Perennial warmonger and Rupert Murdoch hack, David Aaronovitch continues kicking away at the now-defeated Jeremy Corbyn’s attempt to take charge of the British state. The Johnson-Cummings duo routed Labour more than six months ago in an electoral landslide which on paper guarantees a Tory government for at least the next five years.
But old habits die hard and Aaronovitch not only wants Corbynistas defeated but well and truly buried to the extent that such an egalitarian threat never arises again.
In a Times articles, at the beginning of July, Aaronovitch singles out Corbyn’s predecessor, Ed Miliband, for special attention, claiming that the ‘magic seeds of the Corbyn beanstalk were sown in a period when Mr. Miliband distanced himself from his immediate Labour predecessors….’
Truly shocking that Miliband had wanted to irrationally distance himself from none other than Tony Blair.
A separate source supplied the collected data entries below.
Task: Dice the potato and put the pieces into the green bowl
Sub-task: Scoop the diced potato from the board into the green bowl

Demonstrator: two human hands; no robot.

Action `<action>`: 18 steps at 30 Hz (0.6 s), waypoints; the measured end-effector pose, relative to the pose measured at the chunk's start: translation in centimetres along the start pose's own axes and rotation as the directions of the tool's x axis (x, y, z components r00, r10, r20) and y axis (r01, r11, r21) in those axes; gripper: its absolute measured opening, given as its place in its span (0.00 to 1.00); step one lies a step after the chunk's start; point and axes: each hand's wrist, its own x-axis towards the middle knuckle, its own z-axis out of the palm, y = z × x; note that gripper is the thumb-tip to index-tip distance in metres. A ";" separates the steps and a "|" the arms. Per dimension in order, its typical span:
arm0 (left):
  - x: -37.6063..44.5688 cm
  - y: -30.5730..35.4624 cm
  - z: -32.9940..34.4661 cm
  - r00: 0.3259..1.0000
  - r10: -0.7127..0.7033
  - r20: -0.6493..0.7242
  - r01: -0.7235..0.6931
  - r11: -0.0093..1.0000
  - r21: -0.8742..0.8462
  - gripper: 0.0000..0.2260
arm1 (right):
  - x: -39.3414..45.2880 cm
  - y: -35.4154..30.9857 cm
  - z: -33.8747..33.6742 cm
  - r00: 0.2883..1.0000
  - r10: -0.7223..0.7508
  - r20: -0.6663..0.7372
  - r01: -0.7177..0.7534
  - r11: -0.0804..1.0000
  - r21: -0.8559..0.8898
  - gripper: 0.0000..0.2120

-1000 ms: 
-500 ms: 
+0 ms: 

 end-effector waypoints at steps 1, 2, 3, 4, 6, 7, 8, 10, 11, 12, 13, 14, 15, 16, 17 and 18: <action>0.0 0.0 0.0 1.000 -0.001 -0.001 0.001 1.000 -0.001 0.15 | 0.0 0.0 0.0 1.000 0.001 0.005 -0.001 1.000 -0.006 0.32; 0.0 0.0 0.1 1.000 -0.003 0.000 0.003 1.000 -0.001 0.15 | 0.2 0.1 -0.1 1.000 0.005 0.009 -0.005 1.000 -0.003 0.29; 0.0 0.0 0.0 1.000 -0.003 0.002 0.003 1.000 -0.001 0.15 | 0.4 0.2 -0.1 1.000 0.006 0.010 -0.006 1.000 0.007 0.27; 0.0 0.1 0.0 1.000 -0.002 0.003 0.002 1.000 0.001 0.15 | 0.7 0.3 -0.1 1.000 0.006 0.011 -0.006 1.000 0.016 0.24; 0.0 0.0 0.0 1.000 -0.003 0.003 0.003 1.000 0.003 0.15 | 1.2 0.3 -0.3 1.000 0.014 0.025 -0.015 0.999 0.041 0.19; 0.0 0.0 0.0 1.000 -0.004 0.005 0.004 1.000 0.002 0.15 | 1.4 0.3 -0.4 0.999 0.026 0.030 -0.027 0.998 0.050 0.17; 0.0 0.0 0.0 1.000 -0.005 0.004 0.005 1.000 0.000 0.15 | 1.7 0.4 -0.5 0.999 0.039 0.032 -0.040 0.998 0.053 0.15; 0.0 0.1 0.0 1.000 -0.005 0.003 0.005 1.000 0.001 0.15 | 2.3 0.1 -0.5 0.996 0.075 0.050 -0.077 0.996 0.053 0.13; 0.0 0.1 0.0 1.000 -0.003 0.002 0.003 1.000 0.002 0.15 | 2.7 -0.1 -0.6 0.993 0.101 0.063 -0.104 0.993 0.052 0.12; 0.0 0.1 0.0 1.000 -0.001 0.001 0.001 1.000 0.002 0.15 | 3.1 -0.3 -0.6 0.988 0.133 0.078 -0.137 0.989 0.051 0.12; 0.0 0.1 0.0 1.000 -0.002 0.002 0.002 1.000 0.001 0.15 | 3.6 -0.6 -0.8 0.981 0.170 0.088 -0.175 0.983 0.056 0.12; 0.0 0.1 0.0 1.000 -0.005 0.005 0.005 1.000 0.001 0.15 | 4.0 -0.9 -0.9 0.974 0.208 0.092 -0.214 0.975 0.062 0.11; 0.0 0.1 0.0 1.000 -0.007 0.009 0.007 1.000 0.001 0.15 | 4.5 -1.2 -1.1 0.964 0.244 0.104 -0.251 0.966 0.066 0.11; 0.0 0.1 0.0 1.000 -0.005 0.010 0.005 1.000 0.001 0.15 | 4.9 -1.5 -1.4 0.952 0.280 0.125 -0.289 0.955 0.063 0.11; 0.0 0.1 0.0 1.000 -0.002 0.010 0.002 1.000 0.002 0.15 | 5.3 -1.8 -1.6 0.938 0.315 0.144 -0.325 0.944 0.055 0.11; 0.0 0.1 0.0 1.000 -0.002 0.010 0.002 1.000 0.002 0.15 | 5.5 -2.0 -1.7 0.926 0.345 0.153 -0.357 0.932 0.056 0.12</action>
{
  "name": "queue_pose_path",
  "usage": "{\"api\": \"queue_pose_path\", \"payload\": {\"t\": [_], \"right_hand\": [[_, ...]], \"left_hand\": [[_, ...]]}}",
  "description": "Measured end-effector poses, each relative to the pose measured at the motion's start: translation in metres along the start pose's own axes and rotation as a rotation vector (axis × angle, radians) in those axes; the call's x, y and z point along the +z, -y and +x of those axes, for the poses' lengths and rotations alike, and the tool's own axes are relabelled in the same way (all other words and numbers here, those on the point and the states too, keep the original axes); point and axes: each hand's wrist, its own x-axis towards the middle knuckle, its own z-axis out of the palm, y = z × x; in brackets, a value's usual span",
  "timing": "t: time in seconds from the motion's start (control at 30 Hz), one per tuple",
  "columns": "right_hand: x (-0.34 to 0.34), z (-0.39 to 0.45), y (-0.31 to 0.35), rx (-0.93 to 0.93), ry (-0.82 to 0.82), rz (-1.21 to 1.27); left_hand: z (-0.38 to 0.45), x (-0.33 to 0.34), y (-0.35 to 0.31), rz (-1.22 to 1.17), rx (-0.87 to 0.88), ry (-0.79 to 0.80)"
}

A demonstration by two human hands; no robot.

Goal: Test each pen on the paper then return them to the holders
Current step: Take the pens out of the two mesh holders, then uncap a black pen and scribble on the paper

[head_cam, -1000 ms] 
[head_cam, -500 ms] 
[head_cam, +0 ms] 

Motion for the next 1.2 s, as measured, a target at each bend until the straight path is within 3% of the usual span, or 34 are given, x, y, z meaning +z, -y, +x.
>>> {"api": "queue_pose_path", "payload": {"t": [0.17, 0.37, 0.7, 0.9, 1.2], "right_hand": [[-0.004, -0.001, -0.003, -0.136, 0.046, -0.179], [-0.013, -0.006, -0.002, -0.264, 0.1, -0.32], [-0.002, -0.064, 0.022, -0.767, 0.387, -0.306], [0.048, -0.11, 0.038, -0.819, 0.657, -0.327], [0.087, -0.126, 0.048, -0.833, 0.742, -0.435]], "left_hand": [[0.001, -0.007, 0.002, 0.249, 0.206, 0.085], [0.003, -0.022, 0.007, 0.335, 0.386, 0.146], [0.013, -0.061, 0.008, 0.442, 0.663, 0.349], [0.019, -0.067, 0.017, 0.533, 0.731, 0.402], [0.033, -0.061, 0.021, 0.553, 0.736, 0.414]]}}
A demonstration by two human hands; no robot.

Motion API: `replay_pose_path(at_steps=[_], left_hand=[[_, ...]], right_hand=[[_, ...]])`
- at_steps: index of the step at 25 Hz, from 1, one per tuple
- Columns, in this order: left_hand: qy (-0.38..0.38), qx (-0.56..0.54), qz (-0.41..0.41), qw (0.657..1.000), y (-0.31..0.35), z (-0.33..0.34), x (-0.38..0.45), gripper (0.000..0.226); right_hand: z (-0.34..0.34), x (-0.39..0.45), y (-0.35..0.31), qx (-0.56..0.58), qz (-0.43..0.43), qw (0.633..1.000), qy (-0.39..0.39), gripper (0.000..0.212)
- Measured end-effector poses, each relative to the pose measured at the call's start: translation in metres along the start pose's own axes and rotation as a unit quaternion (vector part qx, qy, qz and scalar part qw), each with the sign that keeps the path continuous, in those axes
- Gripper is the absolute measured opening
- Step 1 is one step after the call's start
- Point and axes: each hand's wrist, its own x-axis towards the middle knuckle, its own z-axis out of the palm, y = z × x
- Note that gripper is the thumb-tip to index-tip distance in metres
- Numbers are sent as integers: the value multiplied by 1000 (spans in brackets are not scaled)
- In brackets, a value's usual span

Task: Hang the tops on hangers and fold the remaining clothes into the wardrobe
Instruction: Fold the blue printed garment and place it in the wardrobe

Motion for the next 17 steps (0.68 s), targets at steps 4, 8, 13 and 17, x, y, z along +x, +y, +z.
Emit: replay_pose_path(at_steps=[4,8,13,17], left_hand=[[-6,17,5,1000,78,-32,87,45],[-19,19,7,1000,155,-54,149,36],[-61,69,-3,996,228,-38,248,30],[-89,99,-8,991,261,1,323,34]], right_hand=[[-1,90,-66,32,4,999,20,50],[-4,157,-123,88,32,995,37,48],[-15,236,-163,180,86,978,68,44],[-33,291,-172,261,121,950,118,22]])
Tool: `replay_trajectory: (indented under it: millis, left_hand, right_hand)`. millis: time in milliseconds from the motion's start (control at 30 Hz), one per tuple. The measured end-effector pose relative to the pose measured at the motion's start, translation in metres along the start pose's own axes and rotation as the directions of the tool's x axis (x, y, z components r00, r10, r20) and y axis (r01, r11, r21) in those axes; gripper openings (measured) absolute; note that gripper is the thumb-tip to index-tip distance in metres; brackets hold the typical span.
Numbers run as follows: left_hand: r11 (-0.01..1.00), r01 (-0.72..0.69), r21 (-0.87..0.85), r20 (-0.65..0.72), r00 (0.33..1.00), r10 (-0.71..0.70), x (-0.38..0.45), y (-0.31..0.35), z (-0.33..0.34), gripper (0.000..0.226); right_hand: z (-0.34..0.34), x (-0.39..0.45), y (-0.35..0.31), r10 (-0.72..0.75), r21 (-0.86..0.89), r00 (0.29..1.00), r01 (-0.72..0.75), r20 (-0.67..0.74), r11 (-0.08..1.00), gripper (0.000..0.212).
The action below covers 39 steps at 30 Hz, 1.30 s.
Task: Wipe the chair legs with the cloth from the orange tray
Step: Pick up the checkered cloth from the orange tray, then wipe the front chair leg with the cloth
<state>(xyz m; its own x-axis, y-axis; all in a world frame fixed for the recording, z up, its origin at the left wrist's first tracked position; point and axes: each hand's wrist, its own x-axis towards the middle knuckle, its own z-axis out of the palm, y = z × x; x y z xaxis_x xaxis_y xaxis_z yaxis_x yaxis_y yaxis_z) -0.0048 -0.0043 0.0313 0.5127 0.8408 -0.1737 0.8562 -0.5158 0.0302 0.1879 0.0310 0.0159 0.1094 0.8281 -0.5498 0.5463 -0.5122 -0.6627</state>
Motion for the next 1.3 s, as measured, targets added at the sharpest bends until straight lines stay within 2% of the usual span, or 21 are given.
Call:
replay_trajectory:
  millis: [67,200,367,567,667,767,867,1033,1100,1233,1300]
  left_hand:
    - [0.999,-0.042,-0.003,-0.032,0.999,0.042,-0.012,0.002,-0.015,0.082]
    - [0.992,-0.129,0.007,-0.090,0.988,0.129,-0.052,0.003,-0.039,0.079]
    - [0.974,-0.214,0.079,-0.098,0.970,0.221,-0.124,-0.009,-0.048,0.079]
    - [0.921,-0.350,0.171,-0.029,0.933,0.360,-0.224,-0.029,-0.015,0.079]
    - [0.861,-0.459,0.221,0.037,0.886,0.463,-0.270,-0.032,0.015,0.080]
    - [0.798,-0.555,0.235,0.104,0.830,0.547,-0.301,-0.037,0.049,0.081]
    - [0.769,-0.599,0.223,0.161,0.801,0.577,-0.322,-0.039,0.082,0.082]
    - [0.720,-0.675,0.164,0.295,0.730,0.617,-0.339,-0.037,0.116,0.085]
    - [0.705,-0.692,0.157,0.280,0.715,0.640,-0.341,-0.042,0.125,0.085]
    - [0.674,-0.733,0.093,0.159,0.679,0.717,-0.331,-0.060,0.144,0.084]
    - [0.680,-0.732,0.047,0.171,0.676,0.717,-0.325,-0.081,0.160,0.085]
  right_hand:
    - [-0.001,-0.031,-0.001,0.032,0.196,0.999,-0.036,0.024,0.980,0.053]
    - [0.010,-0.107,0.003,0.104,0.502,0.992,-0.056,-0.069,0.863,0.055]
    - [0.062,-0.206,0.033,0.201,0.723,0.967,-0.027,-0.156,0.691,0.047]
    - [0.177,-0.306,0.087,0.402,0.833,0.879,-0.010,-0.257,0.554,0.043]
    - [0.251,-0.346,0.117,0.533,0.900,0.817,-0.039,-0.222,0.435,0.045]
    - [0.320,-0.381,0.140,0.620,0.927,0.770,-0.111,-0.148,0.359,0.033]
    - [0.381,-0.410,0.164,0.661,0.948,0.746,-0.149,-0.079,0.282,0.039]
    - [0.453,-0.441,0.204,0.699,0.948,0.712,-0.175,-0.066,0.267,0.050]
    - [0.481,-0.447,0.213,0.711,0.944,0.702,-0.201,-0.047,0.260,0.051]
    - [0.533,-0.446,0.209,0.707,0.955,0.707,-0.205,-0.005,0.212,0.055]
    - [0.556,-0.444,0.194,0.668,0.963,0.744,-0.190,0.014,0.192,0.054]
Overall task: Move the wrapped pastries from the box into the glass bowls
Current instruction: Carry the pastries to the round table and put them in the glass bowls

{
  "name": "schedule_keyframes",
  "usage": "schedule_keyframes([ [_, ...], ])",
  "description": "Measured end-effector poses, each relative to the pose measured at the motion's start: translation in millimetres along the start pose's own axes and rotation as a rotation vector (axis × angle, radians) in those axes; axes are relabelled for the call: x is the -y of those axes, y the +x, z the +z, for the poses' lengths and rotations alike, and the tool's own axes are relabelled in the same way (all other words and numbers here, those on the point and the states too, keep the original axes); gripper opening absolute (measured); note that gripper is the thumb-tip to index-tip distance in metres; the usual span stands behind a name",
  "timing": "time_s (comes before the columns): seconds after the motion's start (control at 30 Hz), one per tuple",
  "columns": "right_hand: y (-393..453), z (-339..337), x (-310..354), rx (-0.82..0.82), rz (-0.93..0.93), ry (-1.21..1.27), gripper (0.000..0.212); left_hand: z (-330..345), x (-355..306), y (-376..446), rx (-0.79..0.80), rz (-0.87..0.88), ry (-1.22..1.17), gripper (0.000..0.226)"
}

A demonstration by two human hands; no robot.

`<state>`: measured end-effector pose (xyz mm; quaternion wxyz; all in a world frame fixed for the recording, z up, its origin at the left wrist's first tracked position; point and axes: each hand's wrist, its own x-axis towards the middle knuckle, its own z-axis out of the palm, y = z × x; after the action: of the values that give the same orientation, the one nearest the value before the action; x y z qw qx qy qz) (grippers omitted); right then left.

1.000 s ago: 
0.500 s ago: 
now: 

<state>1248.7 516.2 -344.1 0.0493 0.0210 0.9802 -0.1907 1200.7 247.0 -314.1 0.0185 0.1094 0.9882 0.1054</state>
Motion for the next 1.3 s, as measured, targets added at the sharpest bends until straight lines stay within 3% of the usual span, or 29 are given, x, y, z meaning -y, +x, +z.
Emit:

What type of moron would want to do that?
Tony Blair before becoming Prime Minister had endeared himself to Aaronovitch’s sugar daddy, Murdoch by travelling half way across the world to deliver a speech at a Murdoch conference. When Blair unleashed the dogs of hell and invaded Iraq, the Murdoch media were his leading cheerleaders and the great media mogul had declared him ‘extraordinarily courageous’.
Who cares if the sanctions regime of the 1990s had already killed hundreds of thousands of Iraqis and further untold hundreds of thousands were to die?
What was important for Murdoch was that the price of a barrel of oil would be reduced to $20 which when trickled down to the West would be the equivalent to a tax cut. Murdoch said in February 2003: ‘The greatest thing to come out of this [invasion of Iraq] for the world economy, if you could put it that way, would be $20 a barrel for oil. That’s bigger than any tax cut in any country.’
Needless to say and unlike Corbyn, Aaronovitch was fully on board in the war on Iraq and he seems to be no less a propagandist on domestic events than he is a warmonger.
In the same recent article, Aaronovitch also claims there has been a ‘statue-toppling spree’ in the UK recently.
Now, admittedly, there has been a healthy debate in Britain for the first time in its history about colonial statues – largely as a result of the US uprising led by the Black Lives Matter (BLM) movement, after the killing of George Floyd in Minneapolis in late May 2020. But a ‘statue-toppling spree’! Really?
A quick internet search to find the exact definition of ‘spree’ reveals that it can mean: ‘a short period of doing a particular, usually enjoyable, activity much more than is usual’. Or it can mean: ‘an unrestrained indulgence in or outburst of an activity’.
The enslaver Edward Colston’s statue in Bristol was genuinely toppled and the authorities pre-emptively removed the statue of another enslaver and sugar plantation owner, Robert Milligan, in London Docklands. Oriel College, part of Oxford University, has also now agreed to remove the imperialist Cecil Rhodes from one of its buildings.
By no stretch of the imagination is this a ‘spree’. Only one statue was toppled.
Remember Hawkins
Besides these events, another important but much under-reported change occurred in Plymouth.
Two days after the Edward Colston statue was toppled, Plymouth council proposed to rename Sir John Hawkins Square. Hawkins is now a forgotten figure, but he was the first British state-sanctioned pirate and enslaver under queen Elizabeth I.
On his second voyage to the west African coast, Elizabeth lent him the Jesus of Lubeck from her fleet to enslave Africans and then trade them in what is today referred to as South America.
As historians Susan Ronald, Kenneth Andrews and others have argued, modern English foreign policy begins here in the 1560s.
It was the pirates of the late 16th century that established the foundations of the empire that led to the further capturing and enslaving of Africans, the colonising of the Caribbean with plantations and also expeditions to the far East.
In conclusion, over the last 55 years, it has been the convention to erroneously argue that contemporary British imperialist foreign policy is rooted in the UK’s establishment’s subservience to the United States but now the BLM movement may allow us to realise that British warmongering today, whether in Iraq, Libya or elsewhere is actually rooted in British history.